El Mañana de Nuevo Laredo

Padre Leonardo López Guajardo

Compartiendo Opiniones

Padre Leonardo López Guajardo

1 julio, 2020

Prejuicios



El pasado fin de semana, si las exigencias sanitarias hubieran sido distintas, en muchas partes del mundo se hubieran realizado extravagantes y coloridas marchas a favor de los derechos de los homosexuales, haciendo hincapié en el rechazo y el hostigamiento que existe en su contra.

Y, aunque en Occidente no existen leyes en contra de la homosexualidad por sí misma (es decir, no es ningún delito ser homosexual, aunque con las limitantes de respeto que imperan en cualquier tipo de preferencia sexual), y cualquier acción que se realice en su contra debe de ser castigada, para muchos de ellos se trata de no solamente aceptarlos, sino de estar totalmente de acuerdo con ellos, ya que, de no hacerlo, se les endilga el mote de “homofóbicos”.

Para muchos miembros más beligerantes de estos grupos, pareciera que para quienes no comparten sus ideas, deben de ser sumisos a sus ideologías, rayando en actitudes fanáticas que impiden la convivencia.

Un blanco de estos grupos es la Iglesia, a quien han tachado siempre de contraria. La historia muestra otros hechos. En tiempos de la Colonia, no hubo una sola sentencia de muerte por el hecho de ser homosexual. La Inquisición en casi tres siglos, condenó a muerte a 42 personas, pero por razones muy diversas. Aunque con los criterios actuales, no se aceptaría una sola de esas muertes, lo cierto que es mentira que hayan sido centenares de ejecuciones como los prejuicios de desinformados lo han hecho creer.

Los aztecas condenaban a muerte a quienes practicaran los actos homosexuales, según los testimonios recopilados en el siglo XVI, cosa que la Iglesia nunca hizo. Su oposición es moral, no legal.

Y, ¿y cuál es la enseñanza oficial de la Iglesia con respecto a este tema? Primero, define la homosexualidad, de la cual, se conocen las causas. Muestran el fundamento bíblico y después los éticos:

“2357 La homosexualidad designa las relaciones entre hombres o mujeres que experimentan una atracción sexual, exclusiva o predominante, hacia personas del mismo sexo. Reviste formas muy variadas a través de los siglos y las culturas. Su origen psíquico permanece en gran medida inexplicado. Apoyándose en la Sagrada Escritura que los presenta como depravaciones graves (cfGn19, 1-29; Rm1, 24-27; 1 Co6, 10;1 Tm1, 10), la Tradición ha declarado siempre que “los actos homosexuales son intrínsecamente desordenados”. Son contrarios a la ley natural. Cierran el acto sexual al don de la vida. No proceden de una verdadera complementariedad afectiva y sexual. No pueden recibir aprobación en ningún caso”.

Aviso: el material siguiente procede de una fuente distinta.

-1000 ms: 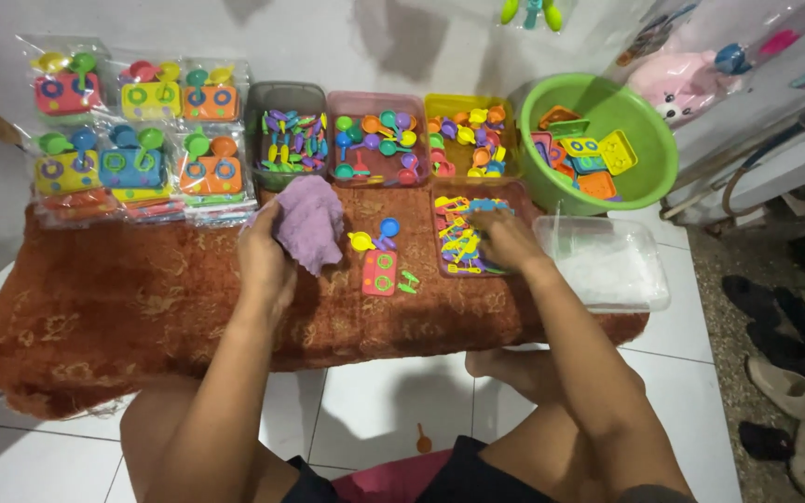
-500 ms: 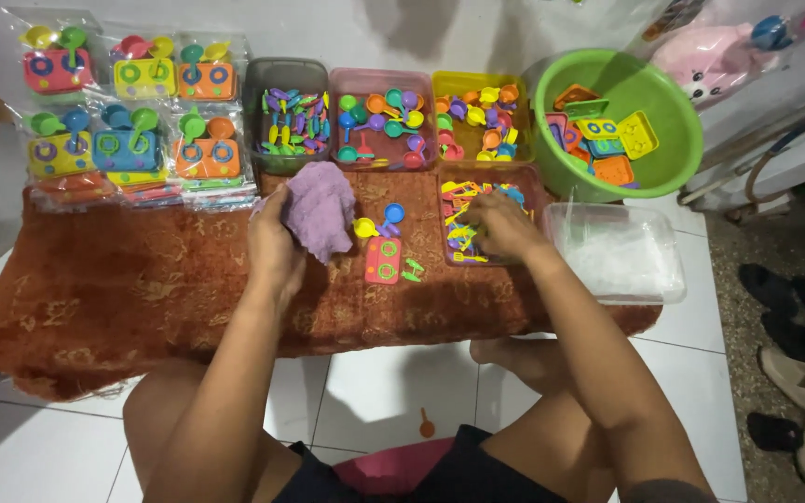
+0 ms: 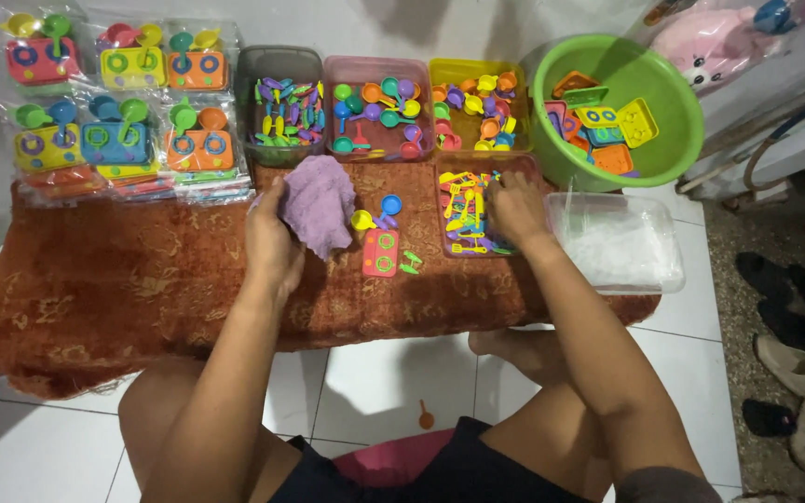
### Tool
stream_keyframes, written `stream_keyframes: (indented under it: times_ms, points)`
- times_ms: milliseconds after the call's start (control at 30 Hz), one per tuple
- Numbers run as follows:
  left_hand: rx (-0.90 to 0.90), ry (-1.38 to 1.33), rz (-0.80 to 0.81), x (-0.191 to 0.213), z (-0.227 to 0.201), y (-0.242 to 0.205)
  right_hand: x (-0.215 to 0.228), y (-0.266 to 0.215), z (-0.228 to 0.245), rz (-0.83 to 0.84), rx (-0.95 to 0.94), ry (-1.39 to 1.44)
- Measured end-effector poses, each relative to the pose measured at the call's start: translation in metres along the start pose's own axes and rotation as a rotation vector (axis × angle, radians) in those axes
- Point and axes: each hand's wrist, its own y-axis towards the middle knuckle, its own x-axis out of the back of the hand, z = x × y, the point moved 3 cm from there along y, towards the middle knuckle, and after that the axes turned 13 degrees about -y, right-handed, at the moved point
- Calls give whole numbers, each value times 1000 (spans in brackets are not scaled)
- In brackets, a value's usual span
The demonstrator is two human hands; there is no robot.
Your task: Cleaning small plastic toy pieces with a cloth and wrapping them in protective material before organizing them into containers.
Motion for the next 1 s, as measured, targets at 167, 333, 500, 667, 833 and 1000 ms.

El segundo punto es interesante, ya que se señala el desacuerdo con las conductas homosexuales, pero nunca el rechazo a la persona homosexual, aunque no modifique su conducta.

“2358 Un número apreciable de hombres y mujeres presentan tendencias homosexuales profundamente arraigadas. Esta inclinación, objetivamente desordenada, constituye para la mayoría de ellos una auténtica prueba. Deben ser acogidos con respeto, compasión y delicadeza. Se evitará, respecto a ellos, todo signo de discriminación injusta. Estas personas están llamadas a realizar la voluntad de Dios en su vida, y, si son cristianas, a unir al sacrificio de la cruz del Señor las dificultades que pueden encontrar a causa de su condición”.

Siempre habrá personas que acusen a la Iglesia de fanática, pero ahí está la doctrina oficial para desmentirlo. No escuchemos a las voces que señalan conflictos, muchas veces exagerados, sino a las sensatas. Las descalificaciones, gritos, insultos, extravagancias y prejuicios suelen contaminar las mejores causas. Ponerse al lado de la inteligencia y de la sensatez, son las condiciones necesarias para una adecuada convivencia. Pero en ello, como siempre, usted tiene la última palabra.